What is required: Only these lines of the data below are wanted: the one with "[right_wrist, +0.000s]", the one with "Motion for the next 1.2", and any lines between them, each repeated exactly.

Exercise material:
*-*-*

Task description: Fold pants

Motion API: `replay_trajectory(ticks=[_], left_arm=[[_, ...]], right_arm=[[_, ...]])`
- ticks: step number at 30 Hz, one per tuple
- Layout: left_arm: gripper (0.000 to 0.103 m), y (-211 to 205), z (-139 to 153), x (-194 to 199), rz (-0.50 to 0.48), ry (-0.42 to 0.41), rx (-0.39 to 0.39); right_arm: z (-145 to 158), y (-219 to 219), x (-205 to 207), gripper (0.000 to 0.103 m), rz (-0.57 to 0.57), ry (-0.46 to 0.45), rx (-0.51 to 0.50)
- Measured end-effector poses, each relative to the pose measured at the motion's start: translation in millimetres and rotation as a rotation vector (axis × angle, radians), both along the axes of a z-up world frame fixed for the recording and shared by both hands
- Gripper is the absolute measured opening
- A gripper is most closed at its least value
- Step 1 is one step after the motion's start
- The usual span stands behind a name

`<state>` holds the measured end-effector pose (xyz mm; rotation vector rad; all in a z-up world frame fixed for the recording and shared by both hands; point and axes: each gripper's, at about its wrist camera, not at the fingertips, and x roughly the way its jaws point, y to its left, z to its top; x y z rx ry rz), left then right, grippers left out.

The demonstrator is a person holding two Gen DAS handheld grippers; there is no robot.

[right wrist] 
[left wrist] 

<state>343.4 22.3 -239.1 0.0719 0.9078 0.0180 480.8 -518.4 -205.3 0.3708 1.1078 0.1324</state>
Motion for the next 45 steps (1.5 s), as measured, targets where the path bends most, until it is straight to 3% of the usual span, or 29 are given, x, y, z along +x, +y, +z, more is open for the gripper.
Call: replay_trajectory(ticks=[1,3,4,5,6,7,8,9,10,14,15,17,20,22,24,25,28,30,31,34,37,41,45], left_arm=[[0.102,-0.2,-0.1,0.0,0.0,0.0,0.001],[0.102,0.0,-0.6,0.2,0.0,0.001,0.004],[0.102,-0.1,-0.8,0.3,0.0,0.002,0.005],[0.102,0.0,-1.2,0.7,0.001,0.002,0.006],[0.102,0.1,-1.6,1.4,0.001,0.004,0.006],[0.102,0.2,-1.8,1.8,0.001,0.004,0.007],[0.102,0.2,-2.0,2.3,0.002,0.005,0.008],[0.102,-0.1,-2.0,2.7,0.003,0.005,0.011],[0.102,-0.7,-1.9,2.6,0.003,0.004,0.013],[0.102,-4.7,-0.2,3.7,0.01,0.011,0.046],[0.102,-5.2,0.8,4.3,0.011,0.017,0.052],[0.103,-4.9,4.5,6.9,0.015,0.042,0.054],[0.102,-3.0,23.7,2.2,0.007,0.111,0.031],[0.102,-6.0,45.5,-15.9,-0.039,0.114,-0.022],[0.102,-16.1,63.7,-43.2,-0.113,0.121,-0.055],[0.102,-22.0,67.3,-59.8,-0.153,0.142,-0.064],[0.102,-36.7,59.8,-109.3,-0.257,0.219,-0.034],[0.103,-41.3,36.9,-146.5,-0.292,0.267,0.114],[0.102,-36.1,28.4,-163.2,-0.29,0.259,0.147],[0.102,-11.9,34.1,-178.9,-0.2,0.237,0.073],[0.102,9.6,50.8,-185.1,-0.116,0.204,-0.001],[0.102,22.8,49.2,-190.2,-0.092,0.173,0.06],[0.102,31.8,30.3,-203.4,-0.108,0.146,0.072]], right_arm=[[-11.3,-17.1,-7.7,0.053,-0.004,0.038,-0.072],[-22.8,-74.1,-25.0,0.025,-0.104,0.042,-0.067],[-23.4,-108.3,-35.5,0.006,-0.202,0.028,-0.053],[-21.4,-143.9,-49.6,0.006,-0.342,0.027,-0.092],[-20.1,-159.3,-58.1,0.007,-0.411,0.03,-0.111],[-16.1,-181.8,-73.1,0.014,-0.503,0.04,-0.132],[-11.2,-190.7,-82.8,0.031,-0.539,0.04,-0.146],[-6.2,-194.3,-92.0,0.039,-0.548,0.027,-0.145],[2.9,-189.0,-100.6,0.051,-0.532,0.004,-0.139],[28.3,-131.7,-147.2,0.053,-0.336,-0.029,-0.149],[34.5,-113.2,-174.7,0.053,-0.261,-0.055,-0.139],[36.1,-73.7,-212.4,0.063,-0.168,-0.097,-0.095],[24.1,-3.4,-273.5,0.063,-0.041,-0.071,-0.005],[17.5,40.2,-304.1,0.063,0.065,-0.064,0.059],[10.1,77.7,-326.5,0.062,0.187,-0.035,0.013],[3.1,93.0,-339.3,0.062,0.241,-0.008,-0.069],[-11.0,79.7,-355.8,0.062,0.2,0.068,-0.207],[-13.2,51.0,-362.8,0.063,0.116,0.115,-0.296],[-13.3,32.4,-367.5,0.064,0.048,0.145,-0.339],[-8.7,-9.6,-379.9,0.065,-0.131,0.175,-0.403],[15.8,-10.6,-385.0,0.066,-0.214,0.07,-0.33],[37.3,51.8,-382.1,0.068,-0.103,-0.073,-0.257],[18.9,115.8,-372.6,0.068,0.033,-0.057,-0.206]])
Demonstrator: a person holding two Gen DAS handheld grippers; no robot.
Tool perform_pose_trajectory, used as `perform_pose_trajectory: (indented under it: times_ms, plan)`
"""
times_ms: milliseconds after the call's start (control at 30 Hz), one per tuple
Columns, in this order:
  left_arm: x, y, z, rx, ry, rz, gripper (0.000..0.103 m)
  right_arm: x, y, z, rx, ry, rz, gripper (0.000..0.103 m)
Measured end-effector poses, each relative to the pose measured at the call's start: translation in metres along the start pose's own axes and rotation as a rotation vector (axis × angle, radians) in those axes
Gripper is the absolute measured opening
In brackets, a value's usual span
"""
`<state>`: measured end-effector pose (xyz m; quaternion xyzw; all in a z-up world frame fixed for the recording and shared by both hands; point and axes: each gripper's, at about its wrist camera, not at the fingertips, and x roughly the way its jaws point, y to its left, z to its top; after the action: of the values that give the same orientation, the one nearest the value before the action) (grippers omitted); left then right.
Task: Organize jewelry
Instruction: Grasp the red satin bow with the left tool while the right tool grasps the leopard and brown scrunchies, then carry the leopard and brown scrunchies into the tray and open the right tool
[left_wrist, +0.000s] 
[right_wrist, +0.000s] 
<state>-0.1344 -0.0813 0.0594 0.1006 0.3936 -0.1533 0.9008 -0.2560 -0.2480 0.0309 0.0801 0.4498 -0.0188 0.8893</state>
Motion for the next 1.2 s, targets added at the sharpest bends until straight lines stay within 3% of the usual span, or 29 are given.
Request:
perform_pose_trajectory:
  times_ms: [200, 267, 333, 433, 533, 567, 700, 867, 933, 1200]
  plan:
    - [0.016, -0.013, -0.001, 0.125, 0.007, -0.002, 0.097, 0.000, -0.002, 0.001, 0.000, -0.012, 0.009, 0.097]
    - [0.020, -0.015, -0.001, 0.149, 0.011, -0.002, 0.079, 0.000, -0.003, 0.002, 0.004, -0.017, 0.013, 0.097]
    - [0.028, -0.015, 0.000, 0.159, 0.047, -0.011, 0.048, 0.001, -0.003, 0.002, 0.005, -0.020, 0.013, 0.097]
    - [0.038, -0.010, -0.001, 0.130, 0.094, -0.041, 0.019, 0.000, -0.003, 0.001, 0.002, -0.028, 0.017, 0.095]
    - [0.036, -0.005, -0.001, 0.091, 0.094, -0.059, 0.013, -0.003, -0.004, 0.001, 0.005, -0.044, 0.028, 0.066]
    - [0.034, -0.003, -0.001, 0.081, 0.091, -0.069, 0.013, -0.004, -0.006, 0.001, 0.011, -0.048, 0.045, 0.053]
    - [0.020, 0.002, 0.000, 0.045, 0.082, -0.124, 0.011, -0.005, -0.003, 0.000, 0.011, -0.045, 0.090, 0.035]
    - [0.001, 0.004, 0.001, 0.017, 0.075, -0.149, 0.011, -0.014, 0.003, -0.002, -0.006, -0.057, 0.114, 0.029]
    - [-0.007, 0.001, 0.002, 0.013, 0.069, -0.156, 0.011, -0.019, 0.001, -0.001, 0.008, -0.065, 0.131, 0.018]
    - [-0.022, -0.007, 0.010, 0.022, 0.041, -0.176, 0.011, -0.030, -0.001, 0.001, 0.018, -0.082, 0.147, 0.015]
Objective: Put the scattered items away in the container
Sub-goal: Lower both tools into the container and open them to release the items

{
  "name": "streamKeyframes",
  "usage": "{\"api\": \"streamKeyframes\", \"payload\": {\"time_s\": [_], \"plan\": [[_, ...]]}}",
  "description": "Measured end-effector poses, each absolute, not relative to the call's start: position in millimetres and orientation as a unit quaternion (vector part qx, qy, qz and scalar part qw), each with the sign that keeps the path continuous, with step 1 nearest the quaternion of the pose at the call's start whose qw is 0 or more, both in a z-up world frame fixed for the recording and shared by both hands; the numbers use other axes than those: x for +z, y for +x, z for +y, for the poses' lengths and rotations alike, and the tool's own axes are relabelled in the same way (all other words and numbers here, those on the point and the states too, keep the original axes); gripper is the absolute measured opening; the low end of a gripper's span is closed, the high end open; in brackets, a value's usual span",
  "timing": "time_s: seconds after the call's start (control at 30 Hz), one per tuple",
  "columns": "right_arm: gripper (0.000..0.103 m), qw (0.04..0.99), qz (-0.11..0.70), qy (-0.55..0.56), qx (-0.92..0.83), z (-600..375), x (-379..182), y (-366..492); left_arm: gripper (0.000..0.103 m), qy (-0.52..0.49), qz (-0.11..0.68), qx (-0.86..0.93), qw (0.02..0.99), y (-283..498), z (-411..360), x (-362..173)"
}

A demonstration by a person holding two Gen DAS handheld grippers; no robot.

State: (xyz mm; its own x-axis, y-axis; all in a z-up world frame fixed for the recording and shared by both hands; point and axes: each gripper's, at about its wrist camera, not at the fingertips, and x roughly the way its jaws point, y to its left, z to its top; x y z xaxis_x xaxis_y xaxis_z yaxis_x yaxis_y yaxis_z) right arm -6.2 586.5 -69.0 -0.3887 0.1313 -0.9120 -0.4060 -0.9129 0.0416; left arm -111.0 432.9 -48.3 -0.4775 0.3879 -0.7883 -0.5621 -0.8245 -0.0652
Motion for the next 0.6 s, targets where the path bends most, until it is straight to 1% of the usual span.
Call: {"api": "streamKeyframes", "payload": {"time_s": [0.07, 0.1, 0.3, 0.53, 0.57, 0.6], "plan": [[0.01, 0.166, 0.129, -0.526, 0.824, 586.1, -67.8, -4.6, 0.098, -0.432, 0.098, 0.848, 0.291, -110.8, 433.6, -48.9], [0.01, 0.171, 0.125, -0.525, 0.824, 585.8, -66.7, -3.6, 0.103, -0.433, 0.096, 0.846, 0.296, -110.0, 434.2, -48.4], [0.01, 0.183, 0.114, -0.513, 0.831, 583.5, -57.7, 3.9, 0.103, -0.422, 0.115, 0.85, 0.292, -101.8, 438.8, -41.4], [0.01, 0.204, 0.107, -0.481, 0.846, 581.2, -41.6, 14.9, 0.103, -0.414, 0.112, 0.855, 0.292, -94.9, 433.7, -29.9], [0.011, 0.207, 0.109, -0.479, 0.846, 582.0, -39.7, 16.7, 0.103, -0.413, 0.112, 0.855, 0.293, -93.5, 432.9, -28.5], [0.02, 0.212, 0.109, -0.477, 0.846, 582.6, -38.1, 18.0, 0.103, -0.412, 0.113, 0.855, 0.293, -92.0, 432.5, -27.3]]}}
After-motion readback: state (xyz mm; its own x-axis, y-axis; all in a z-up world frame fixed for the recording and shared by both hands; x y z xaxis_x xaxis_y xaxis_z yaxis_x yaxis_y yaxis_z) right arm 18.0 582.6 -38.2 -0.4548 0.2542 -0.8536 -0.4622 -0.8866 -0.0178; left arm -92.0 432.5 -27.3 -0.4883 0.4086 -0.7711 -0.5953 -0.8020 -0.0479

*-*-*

Task response:
[right_wrist, +0.000s] 
<state>-0.1344 -0.0813 0.0594 0.1006 0.3936 -0.1533 0.9008 -0.2560 -0.2480 0.0309 0.0801 0.4498 -0.0188 0.8893</state>
Motion for the next 1.2 s, targets added at the sharpest bends until straight lines stay within 3% of the usual span, or 29 are given.

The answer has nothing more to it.